I have been fascinated how a pastor can take just a few words of Scripture and write a sermon so I tried it (just a mini-sermon). I showed Brother Howard what I have wrote and as usual it develops into a teaching lesson for me. One time he told me “Stop trying so hard to please God. Relax, slow down and listen for His voice.” He always makes helpful comments on my writing and encourages me to write more. It is a great learning experience. He has left the church.
Today is a special day. The temperature was 62 when I got up this morning. Fall is here. It has been four months since I stopped smoking. It is such a blessing to work with my Hospice patients. I thank God that he led me to serve him this way.
September 30, 2009
God has changed my life. What was important to me before is secondary in my life now. Having Jesus in me brings me peace and joy. Studying the Bible is a challenge and a blessing. I have a whole new set of values, a reason to live.

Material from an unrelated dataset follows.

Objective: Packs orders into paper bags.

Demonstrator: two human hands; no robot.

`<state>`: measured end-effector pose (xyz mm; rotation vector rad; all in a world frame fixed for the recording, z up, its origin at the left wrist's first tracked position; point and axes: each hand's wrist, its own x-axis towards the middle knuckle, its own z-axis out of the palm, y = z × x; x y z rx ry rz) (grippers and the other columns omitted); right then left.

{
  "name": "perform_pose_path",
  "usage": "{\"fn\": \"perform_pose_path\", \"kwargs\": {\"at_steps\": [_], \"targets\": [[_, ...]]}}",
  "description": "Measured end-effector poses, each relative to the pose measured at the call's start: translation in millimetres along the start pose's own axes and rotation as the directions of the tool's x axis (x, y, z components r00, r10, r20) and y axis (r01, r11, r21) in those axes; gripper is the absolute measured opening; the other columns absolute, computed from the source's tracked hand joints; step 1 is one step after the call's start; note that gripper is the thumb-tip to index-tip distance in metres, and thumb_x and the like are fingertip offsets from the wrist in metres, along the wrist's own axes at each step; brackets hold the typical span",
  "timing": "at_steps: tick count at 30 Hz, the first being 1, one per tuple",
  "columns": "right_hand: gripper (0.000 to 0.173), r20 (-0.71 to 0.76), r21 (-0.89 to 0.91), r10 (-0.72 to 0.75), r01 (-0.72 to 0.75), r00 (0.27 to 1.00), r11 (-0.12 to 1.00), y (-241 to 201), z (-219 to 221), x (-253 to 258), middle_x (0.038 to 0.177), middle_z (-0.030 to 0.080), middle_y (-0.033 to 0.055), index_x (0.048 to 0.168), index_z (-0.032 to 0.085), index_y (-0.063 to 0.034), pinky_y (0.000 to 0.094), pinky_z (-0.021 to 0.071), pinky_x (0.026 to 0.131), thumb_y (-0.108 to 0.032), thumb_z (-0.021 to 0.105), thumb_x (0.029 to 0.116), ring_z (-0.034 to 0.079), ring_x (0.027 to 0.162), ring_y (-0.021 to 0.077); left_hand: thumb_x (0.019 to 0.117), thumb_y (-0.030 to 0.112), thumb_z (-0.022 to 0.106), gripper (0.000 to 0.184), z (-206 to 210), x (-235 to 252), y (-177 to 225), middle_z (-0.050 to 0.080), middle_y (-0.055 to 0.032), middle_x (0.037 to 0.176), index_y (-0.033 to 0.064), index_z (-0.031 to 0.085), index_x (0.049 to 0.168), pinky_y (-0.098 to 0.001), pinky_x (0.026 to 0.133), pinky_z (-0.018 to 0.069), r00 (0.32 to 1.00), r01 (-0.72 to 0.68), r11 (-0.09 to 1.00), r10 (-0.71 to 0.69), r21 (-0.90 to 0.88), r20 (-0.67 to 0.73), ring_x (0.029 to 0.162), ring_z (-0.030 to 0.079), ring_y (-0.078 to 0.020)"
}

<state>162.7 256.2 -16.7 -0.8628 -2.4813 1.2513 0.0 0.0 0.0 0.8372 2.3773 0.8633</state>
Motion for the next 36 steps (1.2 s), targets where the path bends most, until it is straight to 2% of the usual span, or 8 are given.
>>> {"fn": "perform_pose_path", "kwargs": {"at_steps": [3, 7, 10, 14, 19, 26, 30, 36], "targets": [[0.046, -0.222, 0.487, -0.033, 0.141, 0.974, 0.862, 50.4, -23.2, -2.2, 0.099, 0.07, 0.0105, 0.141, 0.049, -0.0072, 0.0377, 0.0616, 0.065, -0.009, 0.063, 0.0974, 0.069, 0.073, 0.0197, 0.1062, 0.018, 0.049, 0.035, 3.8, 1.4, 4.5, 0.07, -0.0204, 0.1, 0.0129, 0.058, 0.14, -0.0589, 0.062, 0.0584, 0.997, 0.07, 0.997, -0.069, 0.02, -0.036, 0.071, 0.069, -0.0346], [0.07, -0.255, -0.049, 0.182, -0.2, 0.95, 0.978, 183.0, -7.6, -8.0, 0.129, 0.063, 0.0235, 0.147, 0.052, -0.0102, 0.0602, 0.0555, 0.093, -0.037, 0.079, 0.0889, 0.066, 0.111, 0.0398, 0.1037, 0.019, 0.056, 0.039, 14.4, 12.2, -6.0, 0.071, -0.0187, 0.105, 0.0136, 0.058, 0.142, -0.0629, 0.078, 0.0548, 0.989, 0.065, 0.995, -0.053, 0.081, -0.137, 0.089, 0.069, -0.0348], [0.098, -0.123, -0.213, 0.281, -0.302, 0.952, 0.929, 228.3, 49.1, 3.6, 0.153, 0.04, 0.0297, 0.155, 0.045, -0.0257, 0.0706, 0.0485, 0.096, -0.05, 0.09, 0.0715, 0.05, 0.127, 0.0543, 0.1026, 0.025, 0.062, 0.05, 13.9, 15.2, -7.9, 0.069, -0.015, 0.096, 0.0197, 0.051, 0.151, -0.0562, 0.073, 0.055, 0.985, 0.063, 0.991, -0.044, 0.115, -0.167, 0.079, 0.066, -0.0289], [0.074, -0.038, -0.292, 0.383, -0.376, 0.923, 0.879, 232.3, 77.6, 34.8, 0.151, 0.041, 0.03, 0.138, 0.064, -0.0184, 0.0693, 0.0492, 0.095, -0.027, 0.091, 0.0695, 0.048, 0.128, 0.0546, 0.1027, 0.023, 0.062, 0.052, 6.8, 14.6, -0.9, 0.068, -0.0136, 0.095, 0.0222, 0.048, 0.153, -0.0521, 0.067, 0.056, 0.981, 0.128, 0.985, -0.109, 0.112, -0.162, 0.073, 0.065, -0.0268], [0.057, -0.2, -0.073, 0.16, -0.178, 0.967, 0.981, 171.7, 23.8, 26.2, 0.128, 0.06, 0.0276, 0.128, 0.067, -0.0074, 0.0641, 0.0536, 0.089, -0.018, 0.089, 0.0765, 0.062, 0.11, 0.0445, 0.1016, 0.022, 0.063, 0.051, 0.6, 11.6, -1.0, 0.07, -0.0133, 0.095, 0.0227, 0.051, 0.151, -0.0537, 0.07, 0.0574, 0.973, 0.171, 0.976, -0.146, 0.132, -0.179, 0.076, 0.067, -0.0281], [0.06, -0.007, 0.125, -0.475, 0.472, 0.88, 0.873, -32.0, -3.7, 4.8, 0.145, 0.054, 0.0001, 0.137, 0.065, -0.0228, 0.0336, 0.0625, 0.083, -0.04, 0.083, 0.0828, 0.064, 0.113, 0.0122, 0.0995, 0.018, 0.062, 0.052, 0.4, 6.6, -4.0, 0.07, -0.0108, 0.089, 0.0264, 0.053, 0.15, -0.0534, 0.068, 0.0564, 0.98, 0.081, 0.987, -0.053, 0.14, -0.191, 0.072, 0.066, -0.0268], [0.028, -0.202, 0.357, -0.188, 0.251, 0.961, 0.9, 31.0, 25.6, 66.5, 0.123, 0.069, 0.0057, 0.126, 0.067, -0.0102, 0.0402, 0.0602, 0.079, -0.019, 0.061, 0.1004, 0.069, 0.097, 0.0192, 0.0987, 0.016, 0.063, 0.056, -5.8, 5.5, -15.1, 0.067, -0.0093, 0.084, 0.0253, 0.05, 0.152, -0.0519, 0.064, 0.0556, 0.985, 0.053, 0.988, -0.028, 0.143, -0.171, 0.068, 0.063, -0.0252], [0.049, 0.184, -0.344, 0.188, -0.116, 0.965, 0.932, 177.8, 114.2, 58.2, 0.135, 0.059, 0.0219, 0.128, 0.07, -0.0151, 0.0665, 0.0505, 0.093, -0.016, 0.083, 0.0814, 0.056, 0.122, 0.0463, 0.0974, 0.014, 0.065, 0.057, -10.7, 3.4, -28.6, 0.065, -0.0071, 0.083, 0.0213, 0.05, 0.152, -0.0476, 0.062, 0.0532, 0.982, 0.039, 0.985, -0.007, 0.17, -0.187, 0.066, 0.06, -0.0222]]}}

I am pleased with where I am in my relationship with God but constantly have to battle against pride and arrogance. I have trouble remembering that I should pray and ask God to help me with these problems.
Dec. 4, 2009
I just found out I was chosen “volunteer of the year” for Hospice patient care for Gulfside Regional Hospice. I am so pleased that God has directed me to do Hospice and every time I was tired or discouraged, he gave me the strength to keep going. I am completely overwhelmed that God has chosen me to do this work for him. The work itself is rewarding but the award affirms that Hospice is where I need to be. God gives me so much joy and love that it overflows from me to my patients. The light of Jesus shines through me. I am serving Him. I remember asking God very early in my journey to give me an opportunity to serve him. Now I realize I wasn’t ready and had to wait for His time.